▶ _Task objective_
Write the listing out again verbatim, leaving nothing out.

##### Recorded data

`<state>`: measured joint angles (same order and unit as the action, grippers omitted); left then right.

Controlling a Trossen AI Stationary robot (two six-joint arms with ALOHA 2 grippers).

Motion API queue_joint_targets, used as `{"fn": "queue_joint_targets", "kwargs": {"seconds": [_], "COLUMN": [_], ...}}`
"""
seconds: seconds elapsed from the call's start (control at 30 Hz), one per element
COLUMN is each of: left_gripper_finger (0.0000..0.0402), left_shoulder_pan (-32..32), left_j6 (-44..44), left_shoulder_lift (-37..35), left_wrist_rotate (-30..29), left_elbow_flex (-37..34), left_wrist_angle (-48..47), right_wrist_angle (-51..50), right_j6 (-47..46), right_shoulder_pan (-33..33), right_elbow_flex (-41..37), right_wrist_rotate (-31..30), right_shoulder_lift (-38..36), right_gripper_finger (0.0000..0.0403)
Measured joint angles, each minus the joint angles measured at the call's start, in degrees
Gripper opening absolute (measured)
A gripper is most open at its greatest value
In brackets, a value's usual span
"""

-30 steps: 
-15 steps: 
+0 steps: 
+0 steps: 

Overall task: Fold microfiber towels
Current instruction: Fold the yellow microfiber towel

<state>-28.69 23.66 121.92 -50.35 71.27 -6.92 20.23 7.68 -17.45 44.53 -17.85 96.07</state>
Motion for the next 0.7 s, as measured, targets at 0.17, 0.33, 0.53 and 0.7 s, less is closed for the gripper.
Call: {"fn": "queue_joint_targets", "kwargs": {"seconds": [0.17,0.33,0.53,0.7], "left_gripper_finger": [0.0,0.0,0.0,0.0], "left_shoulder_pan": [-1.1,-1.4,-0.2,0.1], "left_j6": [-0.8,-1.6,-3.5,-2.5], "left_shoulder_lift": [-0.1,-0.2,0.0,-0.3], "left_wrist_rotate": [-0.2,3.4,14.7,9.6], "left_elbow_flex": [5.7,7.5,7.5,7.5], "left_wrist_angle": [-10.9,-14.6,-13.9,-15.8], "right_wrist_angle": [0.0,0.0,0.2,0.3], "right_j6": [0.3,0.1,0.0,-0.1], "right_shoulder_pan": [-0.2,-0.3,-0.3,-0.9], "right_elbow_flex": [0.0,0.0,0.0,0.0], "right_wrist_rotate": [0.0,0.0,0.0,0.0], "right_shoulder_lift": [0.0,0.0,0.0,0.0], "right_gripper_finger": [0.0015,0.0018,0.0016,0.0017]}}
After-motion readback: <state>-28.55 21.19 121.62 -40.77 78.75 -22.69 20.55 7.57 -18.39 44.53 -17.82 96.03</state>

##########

▶ _Answer to the exercise_
`<state>`: measured joint angles (same order and unit as the action, grippers omitted); left then right.

Controlling a Trossen AI Stationary robot (two six-joint arms with ALOHA 2 grippers).

Motion API queue_joint_targets, used as `{"fn": "queue_joint_targets", "kwargs": {"seconds": [_], "COLUMN": [_], ...}}`
"""
seconds: seconds elapsed from the call's start (control at 30 Hz), one per element
COLUMN is each of: left_gripper_finger (0.0000..0.0402), left_shoulder_pan (-32..32), left_j6 (-44..44), left_shoulder_lift (-37..35), left_wrist_rotate (-30..29), left_elbow_flex (-37..34), left_wrist_angle (-48..47), right_wrist_angle (-51..50), right_j6 (-47..46), right_shoulder_pan (-33..33), right_elbow_flex (-41..37), right_wrist_rotate (-31..30), right_shoulder_lift (-38..36), right_gripper_finger (0.0000..0.0403)
Measured joint angles, each minus the joint angles measured at the call's start, in degrees
Gripper opening absolute (measured)
A gripper is most open at its greatest value
In brackets, a value's usual span
"""

-30 steps: 
-15 steps: 
+0 steps: 
+0 steps: 

Overall task: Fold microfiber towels
Current instruction: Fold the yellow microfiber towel

<state>-28.69 23.66 121.92 -50.35 71.27 -6.92 20.23 7.68 -17.45 44.53 -17.85 96.07</state>
Motion for the next 0.7 s, as measured, targets at 0.17, 0.33, 0.53 and 0.7 s, less is closed for the gripper.
Call: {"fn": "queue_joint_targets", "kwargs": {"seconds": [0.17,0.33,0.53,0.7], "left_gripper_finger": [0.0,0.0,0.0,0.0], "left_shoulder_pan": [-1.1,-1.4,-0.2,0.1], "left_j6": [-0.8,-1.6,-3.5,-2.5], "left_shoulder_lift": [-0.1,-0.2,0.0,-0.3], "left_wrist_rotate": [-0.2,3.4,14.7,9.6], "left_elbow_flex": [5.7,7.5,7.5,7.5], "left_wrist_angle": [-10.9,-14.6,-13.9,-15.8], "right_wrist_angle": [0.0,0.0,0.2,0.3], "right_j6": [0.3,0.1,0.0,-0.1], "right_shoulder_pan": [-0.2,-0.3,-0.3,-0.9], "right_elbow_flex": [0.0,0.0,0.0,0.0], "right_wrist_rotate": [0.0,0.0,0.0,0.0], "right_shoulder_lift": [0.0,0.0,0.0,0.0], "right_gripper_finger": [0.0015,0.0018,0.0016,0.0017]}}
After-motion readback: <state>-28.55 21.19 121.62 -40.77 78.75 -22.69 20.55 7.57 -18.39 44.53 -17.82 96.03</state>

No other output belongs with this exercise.